Price cap could save UK prepayment customers £300 million a year

The UK’s four million prepayment households could collectively save £300 million a year on their energy costs, thanks to temporary price controls proposed by the Competition and Markets Authority (CMA).

The price cap for customers on prepayment meters is one of a wider set of recommendations announced by the competition watchdog following its 18-month investigation into the energy market. The investigation pinpointed a range of competition issues affecting the prepayment segment, including a more limited choice of suppliers and tariffs, and significantly higher energy prices than for credit customers. The prepayment price control would run during the transition to smart metering, from 2017 until the end of 2020.

Competition “significantly weaker” in prepay segment

Fast facts for UK prepayment sector

Fast facts for UK prepayment sector (CMA data)

The CMA found that competition in the prepayment segment was “significantly weaker” than in the wider domestic retail energy market. There are fewer suppliers offering prepayment, a much more limited range of tariffs than for credit customers, and the cheapest tariffs are considerably higher than those available to customers paying by direct debit. In its most up-to-date analysis, the CMA found the cost differential between the two payment methods was from GBP260 to GBP300, depending on the region – well in excess of its earlier estimate of GBP54.

According to the competition watchdog, prepayment customers also tend to be less engaged in switching supplier than direct debit customers (but not less so than those on standard credit terms). Prepayment customers include a higher proportion of people on low incomes, living in social rented housing or with disabilities – all factors that have been associated with lower engagement in the retail energy market. Prepayment customers are also less likely to have access to the Internet or to be confident in using price comparison websites. The lower available savings from switching for these customers and confusion over the right to switch for customers in debt are likely also to depress switching behaviour.

Roger Witcomb, Chairman of the energy market investigation, said: “For customers on prepayment meters, a group which contains some of the most vulnerable customers, their options are far more limited. It’s more difficult for their suppliers to compete, more difficult for such customers to switch, and they have far fewer tariff choices. Energy is both an essential and expensive item for many of these 4 million households, whose cheapest tariffs are around £300 more expensive than for other customers. That’s why we’re proposing a transitional price control for them which will remain in place until 2020, by which time they too will be able to benefit from our measures, and from other future developments like the roll-out of smart meters.”

It is anticipated that the level of the price cap will be broadly in line with the cheapest available prepayment prices and could save prepayment customers on average over 8% on their fuel costs. The price cap will apply to mid-tier and smaller suppliers as well as the Big Six and larger alternative energy retailers, so all those serving the prepayment segment will need to consider the repercussions for their businesses.

Mixed reception

The CMA’s proposals for the prepayment segment have met with a mixed response from the energy community.

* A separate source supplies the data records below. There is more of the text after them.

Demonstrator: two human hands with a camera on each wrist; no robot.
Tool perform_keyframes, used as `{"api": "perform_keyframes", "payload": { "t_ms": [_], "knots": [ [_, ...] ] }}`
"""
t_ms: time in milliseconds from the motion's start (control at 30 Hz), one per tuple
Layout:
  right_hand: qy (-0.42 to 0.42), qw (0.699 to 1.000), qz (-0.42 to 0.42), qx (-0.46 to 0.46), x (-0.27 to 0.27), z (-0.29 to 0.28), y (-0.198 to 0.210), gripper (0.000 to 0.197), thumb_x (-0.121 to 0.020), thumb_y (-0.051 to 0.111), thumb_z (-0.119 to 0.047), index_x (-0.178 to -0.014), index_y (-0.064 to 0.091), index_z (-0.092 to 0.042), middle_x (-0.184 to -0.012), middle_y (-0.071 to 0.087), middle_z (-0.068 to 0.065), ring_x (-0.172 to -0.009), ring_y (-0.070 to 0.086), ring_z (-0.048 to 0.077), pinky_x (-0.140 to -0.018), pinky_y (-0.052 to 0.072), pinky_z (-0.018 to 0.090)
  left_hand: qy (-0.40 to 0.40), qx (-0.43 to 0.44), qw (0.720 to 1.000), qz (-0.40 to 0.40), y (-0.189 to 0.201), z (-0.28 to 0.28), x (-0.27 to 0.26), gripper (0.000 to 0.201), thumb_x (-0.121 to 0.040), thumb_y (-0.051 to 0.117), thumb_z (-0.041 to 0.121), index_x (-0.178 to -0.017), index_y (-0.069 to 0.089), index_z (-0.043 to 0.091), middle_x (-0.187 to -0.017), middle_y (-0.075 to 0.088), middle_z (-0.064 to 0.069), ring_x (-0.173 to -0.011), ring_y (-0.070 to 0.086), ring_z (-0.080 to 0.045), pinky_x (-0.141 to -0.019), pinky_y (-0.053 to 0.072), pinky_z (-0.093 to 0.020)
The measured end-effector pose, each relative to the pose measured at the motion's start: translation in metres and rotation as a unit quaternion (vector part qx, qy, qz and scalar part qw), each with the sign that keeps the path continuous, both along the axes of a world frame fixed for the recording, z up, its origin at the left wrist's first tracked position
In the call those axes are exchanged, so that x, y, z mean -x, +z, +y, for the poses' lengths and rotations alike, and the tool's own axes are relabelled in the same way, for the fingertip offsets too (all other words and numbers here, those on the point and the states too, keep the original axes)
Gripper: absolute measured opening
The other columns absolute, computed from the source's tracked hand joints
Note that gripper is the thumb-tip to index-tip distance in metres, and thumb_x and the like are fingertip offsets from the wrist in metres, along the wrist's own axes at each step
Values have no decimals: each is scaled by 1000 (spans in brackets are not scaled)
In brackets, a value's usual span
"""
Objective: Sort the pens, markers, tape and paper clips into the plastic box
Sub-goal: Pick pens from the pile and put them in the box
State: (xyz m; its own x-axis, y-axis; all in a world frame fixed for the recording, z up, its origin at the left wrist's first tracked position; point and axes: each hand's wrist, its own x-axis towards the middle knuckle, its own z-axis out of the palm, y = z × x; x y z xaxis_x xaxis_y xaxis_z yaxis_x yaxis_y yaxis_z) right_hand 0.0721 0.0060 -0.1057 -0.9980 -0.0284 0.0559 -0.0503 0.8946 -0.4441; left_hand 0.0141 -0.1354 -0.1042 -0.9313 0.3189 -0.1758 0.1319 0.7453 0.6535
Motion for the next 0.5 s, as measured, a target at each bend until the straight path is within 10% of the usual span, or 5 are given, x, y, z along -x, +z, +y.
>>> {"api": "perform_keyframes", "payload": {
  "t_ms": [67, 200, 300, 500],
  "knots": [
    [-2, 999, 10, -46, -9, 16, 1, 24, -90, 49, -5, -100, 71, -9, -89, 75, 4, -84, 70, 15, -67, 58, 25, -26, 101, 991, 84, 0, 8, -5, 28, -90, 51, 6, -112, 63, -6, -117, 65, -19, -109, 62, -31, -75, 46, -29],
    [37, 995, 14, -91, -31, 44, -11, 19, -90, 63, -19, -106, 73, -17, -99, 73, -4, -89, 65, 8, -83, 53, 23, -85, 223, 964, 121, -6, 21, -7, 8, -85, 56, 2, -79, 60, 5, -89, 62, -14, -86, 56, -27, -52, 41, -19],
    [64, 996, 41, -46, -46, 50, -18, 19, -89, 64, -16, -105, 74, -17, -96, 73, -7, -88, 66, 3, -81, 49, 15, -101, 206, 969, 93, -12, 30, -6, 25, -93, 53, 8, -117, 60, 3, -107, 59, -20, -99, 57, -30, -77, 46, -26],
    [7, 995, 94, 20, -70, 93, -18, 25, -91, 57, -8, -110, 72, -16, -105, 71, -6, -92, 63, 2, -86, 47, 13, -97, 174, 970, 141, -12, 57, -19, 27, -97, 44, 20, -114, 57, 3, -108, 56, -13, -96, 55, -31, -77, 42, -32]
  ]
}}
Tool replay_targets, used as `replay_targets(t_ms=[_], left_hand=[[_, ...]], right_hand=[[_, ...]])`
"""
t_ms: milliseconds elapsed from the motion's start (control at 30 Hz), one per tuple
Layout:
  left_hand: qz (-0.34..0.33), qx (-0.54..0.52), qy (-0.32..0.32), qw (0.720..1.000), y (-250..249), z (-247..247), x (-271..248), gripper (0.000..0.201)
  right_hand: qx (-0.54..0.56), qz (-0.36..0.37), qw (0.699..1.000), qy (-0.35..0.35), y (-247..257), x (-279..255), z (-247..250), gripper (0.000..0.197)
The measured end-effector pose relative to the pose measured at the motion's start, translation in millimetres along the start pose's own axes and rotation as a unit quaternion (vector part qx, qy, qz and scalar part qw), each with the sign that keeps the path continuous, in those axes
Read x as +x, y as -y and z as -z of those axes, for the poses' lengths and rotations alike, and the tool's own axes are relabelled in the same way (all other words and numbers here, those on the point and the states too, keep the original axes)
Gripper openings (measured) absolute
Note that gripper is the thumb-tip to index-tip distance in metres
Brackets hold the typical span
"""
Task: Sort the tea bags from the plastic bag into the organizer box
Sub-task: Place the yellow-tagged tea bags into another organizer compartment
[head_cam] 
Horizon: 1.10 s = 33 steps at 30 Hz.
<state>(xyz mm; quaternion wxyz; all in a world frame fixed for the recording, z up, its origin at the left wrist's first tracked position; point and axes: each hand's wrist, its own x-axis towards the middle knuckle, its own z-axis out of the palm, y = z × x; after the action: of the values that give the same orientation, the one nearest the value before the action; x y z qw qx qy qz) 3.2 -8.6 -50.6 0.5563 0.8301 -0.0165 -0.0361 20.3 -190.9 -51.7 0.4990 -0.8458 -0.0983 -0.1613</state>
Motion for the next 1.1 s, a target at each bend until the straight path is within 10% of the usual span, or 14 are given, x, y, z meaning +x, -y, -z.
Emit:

Bill Bullen, MD of Utilita Energy welcomed the CMA’s proposals. “Prepayment has always been, and will remain, at the heart of our business – around 99% of our customers have prepay meters. We welcome the recognition by the CMA that more needs to be done to ensure they have access to the quality offers and support they need.” In his statement, Bullen reiterated Utilita’s long-standing commitment to offering competitive pricing that is cheaper than the Big Six for both dual fuel and variable prepayment tariffs – a strategy that has been underpinned by the supplier’s early adoption of smart metering technology. He added: “We agree with the CMA that Smart roll-out is vital for these customers, and the best protection for them – we have led the way in this area, installing smart meters for all our customers free of charge.”

Consumer champion Citizens Advice also reacted positively to the CMA’s report. Chief Executive Gillian Guy said: “The UK energy market doesn’t work for all consumers. Prepayment meter customers get a particularly shoddy deal – it is more expensive, inconvenient to top up and consumers are usually excluded from the cheapest energy deals. It is good the CMA has acknowledged prepay customers need better protection and a price control is a very positive step for the millions of households who use this payment method and often get a raw deal.”

But Fuel Poverty Action’s Laura Hill slammed the investigation’s recommendations, saying they would have little impact on those struggling to heat their homes. “The Big Six have broken into people’s homes to forcibly install prepayment meters, have locked social housing tenants into expensive 40-year contracts, force people to self-disconnect because they cannot afford to keep their meter topped up and have refused to lower prices after the recent price drops. This price cap will do nothing to protect these people.”

Hill added: “This is a massive win for the Big Six and has once again shown our current, for-profit energy system is broken. Only an affordable, clean and public energy system will make a meaningful different to those affected by fuel poverty and energy debt. Nottingham Council’s Robin Hood Energy has already demonstrated this.”

The CMA will publish its final report on the energy market investigation in June, after consideration of stakeholder responses to this month’s provisional decision.